Material provided START

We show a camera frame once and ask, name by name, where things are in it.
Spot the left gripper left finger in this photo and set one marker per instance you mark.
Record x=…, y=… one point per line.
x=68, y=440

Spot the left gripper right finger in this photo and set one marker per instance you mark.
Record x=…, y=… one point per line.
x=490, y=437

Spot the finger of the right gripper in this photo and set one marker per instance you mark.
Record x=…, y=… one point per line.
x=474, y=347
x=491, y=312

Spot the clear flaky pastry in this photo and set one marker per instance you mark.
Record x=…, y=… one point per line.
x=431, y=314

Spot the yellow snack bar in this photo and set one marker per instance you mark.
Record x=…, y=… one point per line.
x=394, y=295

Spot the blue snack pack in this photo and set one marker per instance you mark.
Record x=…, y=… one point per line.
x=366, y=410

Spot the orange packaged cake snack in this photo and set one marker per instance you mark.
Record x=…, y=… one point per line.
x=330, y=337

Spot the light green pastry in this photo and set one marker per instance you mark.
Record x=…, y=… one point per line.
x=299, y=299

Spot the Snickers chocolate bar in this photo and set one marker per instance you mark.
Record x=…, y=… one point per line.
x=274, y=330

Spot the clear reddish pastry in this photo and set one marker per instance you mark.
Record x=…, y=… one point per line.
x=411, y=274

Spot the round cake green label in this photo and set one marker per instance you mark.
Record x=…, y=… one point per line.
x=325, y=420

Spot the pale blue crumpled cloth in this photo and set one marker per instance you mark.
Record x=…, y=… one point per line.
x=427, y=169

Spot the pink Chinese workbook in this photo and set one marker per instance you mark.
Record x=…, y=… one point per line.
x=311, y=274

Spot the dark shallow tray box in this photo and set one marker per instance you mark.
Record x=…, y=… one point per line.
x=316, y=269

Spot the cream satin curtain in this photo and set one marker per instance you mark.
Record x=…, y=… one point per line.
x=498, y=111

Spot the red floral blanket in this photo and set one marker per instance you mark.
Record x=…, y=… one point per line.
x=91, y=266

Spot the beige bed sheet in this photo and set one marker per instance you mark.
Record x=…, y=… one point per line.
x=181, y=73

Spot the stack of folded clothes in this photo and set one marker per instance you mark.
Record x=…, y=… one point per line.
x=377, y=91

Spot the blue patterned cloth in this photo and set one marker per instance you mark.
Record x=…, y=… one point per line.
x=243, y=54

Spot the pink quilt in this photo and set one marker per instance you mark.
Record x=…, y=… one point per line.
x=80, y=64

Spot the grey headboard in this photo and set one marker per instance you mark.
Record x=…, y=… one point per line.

Material provided END

> [About this task] Reproduce every record above exactly as it is written.

> [Task answer]
We show a camera frame once and ask, name by name, where things are in it.
Spot the left gripper left finger in this photo and set one marker per instance you mark.
Record x=…, y=… one point per line.
x=68, y=440

Spot the left gripper right finger in this photo and set one marker per instance you mark.
Record x=…, y=… one point per line.
x=490, y=437

Spot the finger of the right gripper in this photo and set one marker per instance you mark.
Record x=…, y=… one point per line.
x=474, y=347
x=491, y=312

Spot the clear flaky pastry in this photo and set one marker per instance you mark.
Record x=…, y=… one point per line.
x=431, y=314

Spot the yellow snack bar in this photo and set one marker per instance you mark.
Record x=…, y=… one point per line.
x=394, y=295

Spot the blue snack pack in this photo and set one marker per instance you mark.
Record x=…, y=… one point per line.
x=366, y=410

Spot the orange packaged cake snack in this photo and set one marker per instance you mark.
Record x=…, y=… one point per line.
x=330, y=337

Spot the light green pastry in this photo and set one marker per instance you mark.
Record x=…, y=… one point per line.
x=299, y=299

Spot the Snickers chocolate bar in this photo and set one marker per instance you mark.
Record x=…, y=… one point per line.
x=274, y=330

Spot the clear reddish pastry in this photo and set one marker per instance you mark.
Record x=…, y=… one point per line.
x=411, y=274

Spot the round cake green label in this photo and set one marker per instance you mark.
Record x=…, y=… one point per line.
x=325, y=420

Spot the pale blue crumpled cloth in this photo and set one marker per instance you mark.
Record x=…, y=… one point per line.
x=427, y=169

Spot the pink Chinese workbook in this photo and set one marker per instance you mark.
Record x=…, y=… one point per line.
x=311, y=274

Spot the dark shallow tray box in this photo and set one marker per instance you mark.
Record x=…, y=… one point per line.
x=316, y=269

Spot the cream satin curtain in this photo and set one marker per instance you mark.
Record x=…, y=… one point per line.
x=498, y=111

Spot the red floral blanket in this photo and set one marker per instance you mark.
Record x=…, y=… one point per line.
x=91, y=266

Spot the beige bed sheet in this photo and set one marker per instance you mark.
Record x=…, y=… one point per line.
x=181, y=73

Spot the stack of folded clothes in this photo and set one marker per instance you mark.
Record x=…, y=… one point per line.
x=377, y=91

Spot the blue patterned cloth in this photo and set one marker per instance you mark.
Record x=…, y=… one point per line.
x=243, y=54

Spot the pink quilt in this photo and set one marker per instance you mark.
Record x=…, y=… one point per line.
x=80, y=64

Spot the grey headboard in this photo and set one marker per instance you mark.
Record x=…, y=… one point per line.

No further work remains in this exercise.